Task brief: Take the line with "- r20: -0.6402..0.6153" as the first line and the last line of the data as the final one. Write out those lines exactly, and no others.

Supplied data:
- - - - - - -
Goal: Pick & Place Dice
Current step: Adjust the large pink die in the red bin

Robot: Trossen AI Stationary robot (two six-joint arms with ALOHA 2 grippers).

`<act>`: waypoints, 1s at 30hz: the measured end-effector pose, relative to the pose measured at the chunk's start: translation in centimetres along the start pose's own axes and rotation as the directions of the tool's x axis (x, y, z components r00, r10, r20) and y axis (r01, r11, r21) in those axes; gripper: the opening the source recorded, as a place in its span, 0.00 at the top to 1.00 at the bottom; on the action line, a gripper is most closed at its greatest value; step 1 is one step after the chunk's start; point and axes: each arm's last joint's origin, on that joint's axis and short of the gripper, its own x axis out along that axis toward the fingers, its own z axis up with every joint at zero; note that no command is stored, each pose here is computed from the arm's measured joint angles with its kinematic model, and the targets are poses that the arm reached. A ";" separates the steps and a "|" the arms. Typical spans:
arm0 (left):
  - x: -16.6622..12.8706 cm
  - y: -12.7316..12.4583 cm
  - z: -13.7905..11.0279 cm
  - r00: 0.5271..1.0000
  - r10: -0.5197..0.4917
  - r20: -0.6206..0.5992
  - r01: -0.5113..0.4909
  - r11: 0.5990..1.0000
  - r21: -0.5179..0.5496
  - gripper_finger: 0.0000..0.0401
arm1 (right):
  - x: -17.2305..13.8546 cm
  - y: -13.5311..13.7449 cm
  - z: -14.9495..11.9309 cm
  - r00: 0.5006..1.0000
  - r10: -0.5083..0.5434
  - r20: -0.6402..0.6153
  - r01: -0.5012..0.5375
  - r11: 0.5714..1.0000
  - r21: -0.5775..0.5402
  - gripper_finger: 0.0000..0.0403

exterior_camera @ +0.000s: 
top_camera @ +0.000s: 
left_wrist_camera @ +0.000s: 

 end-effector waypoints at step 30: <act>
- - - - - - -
Response area:
  - r20: -0.6402..0.6153
  - r01: -0.5012..0.5375
  - r11: 0.5714..1.0000
  - r21: -0.5775..0.5402
  - gripper_finger: 0.0000..0.0403

exterior_camera @ +0.000s: 
top_camera @ +0.000s: 
left_wrist_camera @ +0.000s: 

 end-effector waypoints at step 30: <act>

This answer is complete.